Otherwise, you might look at the below and think “the run pre-tightening might have been too much, but the fall since puts it in the middle of the pack out prior outcomes”, and position perhaps a little more aggressively with regard to growth allocations.
Hence it is difficult to know what to make of them in moments like now.
Likewise, normally, you’d look to the below, and conclude the dreaded steepening (as opposed to a benign one) is about to occur, indicating a recession is upon you as the Fed cuts rates below longer-dated ones, and hence you’d likely look to make some defensive trades prior.
We did, fractionally, across our multi-asset funds, selling some Australian shares, buying credit, and stepping down the efficient frontier a little.
The USD was perhaps the more actionable one of the lot, signaling that perhaps it had run “too far”. We bought a little hedged international shares, not wanting to see a stronger AUD eat all the ex-ante returns; again, these are trades at the margin.
Everything is a little “low conviction” at the moment.
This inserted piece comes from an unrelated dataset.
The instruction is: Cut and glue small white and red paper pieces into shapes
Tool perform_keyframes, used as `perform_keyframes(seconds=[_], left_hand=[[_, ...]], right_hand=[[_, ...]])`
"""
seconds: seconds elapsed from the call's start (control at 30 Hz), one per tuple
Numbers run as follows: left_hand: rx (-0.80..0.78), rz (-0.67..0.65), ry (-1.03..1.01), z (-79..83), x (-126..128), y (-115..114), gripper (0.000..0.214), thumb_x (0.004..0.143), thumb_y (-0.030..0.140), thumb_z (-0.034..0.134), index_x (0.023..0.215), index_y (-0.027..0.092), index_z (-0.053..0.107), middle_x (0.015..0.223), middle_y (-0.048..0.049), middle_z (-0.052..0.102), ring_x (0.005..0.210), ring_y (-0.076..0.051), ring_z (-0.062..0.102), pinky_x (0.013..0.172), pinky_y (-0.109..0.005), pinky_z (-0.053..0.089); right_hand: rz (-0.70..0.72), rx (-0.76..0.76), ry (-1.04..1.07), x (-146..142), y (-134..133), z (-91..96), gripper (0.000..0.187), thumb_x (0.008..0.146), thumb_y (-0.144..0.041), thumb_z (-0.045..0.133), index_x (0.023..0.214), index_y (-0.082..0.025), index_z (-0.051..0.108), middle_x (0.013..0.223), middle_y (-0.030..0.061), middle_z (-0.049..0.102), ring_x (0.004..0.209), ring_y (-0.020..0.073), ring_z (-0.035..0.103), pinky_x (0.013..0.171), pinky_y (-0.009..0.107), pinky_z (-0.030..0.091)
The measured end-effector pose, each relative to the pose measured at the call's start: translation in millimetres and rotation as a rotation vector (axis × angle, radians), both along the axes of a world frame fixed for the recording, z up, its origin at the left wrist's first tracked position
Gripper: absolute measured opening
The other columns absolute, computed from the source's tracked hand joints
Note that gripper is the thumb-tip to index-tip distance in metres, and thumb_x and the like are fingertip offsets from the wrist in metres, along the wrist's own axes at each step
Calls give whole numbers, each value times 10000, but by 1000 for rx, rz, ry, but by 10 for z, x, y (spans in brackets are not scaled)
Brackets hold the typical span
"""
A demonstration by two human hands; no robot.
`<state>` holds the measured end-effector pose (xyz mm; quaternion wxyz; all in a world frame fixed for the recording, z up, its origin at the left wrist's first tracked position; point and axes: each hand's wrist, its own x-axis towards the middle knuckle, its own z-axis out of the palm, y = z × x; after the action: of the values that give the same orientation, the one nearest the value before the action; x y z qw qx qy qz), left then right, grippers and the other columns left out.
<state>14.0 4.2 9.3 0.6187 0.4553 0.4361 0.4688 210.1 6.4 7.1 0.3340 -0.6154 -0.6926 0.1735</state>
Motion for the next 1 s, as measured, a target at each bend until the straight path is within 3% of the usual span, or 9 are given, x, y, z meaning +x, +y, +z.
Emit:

My preferred phrasing is “strong opinions, weakly held”.
The one fairly unambiguous area of success has been the speed of the recovery, which contrasts well against the jobless recovery and “lost decade” of 2009 onwards.
Policymakers can be proud, and constituents can consider whether a little extra inflation resting on many shoulders was better than unemployment weighing on fewer shoulders.
Overall, the path to a soft landing is narrow, but the Fed, and central banks globally, seem to be on it. The key will be whether they can remain so, given that policy works with long and variable lags.
We are sticking fairly close to our strategic weights, choosing not to over-allocate to any one market, region, style, asset or sub-asset class.
We’ve got a mix of credit, floating rate securities and medium levels of duration across our fixed income exposures, and within equities we’ve maintained a modest tilt towards value, both in the managers we select and in the geographic tilts we target.